出國前很擔心的一件事,是會成為一個失語的人。
我好喜歡說話喔。
揀選詞彙、語氣、手勢,有些話就是要換成台語或英語才意義完整,表達或回應被接收前已經過曲折長途。我害怕自己的舌頭在說英語時無法那麼細膩,又聽說英語在捷克不算普及。我們的語言文字對彼此沒有意義,要怎麼進入對方的世界?如果太多話堵在喉嚨沒地方說,會總有一天無法呼吸嗎?
結果三個室友都是台灣人,另一個常一起出門的朋友是中國人,生活裡頻繁出現、腦袋裡轉的都還是中文。

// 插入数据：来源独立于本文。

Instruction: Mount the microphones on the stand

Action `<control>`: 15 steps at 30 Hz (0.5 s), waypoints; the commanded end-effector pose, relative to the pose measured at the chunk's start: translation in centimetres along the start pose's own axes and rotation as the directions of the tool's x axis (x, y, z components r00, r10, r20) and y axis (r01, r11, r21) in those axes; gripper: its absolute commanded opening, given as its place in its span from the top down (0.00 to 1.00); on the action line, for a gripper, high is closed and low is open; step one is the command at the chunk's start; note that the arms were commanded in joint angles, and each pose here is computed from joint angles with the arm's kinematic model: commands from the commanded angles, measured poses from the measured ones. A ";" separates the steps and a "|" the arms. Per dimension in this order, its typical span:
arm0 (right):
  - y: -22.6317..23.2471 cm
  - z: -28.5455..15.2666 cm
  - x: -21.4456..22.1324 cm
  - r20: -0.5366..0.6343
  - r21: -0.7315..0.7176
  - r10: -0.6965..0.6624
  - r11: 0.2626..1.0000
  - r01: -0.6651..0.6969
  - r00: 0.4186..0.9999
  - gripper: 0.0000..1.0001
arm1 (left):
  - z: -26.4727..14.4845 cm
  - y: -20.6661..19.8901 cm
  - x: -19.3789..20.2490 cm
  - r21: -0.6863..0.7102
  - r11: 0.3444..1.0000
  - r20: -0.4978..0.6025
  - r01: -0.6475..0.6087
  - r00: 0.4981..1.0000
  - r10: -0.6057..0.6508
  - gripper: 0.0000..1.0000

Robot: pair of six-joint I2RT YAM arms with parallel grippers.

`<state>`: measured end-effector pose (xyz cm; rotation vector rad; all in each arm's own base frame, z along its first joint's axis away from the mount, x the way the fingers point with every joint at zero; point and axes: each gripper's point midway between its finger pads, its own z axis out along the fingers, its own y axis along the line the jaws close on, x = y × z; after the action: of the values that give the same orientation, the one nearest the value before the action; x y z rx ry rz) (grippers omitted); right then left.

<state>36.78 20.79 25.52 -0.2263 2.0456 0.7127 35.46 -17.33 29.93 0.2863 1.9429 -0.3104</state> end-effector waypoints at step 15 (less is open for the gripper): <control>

一方面沒有預想的失落,另一方面,又總覺得和周身的世界還隔著一層距離。
語言不只是意義的載體,連結了習得和應用的經驗,它會自成一套性格。
在台灣修了一學期的捷克文。老師聲音尖細溫柔,謝謝是Děkuju,嘟著嘴,聲音輕輕吐在舌尖。Promiňte的ň要有鼻音,對不起,她說就像道歉要帶一點撒嬌。我那時就覺得,這個班上的學生都會有一種可愛的口音。
這週交換了很多名字,各種不熟悉的發音,還沒學起來就快忘記。我也想過用自己的中文名字,但外國人不會唸ㄩ,Pei Yu聽起來就像Pay you,最後還是先當Anita。
莫名地,我不太喜歡一直以來以Anita出現的那個人格,希望她在這裡會收穫一些不一樣的經驗,長出不同的形狀。
捷克學伴很快就說,他不推薦我們學捷克文,斯拉夫語系對我們應該是完全陌生的領域,太難學好所以效益太低了。
但我還是慶幸自己學過那一學期,還沒派上用場過幾次,最常聽見的日常問候迎新活動教了,多聽店員說幾次也能記住;更多時候只像在玩遊戲,在路上尋找認識的單詞,猜測那可能是誰的變格。就算只是瞬間的喜悅,還是覺得值得,一些符號忽然有了連結和意義,全然陌生的心慌就能減少一點點。
最得意的一次是看懂「小心狗」的標示(但沒有看到狗)。
互動的人大多不是來自英語系國家,以四面八方的口音,拼湊著同一種語言而交集。
週二晚上,和幾個朋友去到一間有社交活動的酒吧。我們併了兩三張桌子,另一頭是生活在當地的捷克和俄羅斯人,聊天玩遊戲,偶爾分別轉頭,小聲問那個詞用英文怎麼說。週五再去,是很熱鬧的karaoke night。投影幕多數時候播著英文歌詞,到某幾首歌,所有人都忽然站起來跳舞合唱。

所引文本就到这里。